WHAT YOU NEED TO DO
Could you repeat word for word only the lines from the one containing "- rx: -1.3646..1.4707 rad" to the last line of the data below?

INFORMATION PROVIDED
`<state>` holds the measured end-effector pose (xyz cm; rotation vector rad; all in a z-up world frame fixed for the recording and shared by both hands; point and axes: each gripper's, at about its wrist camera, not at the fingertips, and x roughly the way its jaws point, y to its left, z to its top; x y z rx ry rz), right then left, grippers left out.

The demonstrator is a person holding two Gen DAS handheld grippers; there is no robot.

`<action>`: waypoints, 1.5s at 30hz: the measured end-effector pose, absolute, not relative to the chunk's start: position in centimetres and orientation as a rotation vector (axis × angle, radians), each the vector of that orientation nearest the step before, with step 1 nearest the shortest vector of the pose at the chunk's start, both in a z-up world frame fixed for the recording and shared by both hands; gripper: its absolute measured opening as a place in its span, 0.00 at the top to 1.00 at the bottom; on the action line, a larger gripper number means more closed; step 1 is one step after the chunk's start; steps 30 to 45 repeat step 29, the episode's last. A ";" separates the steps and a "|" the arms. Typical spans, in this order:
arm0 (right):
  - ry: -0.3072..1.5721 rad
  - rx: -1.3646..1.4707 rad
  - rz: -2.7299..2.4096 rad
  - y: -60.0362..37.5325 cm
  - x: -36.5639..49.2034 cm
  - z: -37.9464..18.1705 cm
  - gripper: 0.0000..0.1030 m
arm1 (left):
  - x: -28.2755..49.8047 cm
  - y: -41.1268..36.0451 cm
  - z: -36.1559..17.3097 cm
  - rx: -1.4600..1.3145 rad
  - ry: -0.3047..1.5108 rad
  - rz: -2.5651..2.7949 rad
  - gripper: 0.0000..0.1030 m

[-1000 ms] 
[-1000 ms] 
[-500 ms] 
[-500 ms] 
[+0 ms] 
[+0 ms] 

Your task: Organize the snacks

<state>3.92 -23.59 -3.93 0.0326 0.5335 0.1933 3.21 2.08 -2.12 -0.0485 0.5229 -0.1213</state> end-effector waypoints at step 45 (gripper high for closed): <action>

TASK OUTPUT
  - rx: -1.3646..1.4707 rad
  - rz: -2.7299..2.4096 rad
  - y: -60.0362..37.5325 cm
  - x: -36.5639..49.2034 cm
  - z: -37.9464..18.1705 cm
  - gripper: 0.0000..0.1030 m
arm1 (left):
  - x: -28.2755..49.8047 cm
  - y: -41.1268..36.0451 cm
  - z: -36.1559..17.3097 cm
  - rx: -1.4600..1.3145 rad
  - ry: -0.3047..1.5108 rad
  - rz: -2.5651..2.7949 rad
  - gripper: 0.0000..0.1030 m

[-1000 ms] 
[-1000 ms] 
[-500 ms] 
[-500 ms] 
[+0 ms] 
[+0 ms] 

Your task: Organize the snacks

<state>3.92 -23.59 -3.93 0.0326 0.5335 0.1933 3.21 2.08 -2.12 -0.0485 0.5229 -0.1213</state> end-effector waypoints at step 45 (gripper high for closed): <action>

This answer leaves nothing further to address.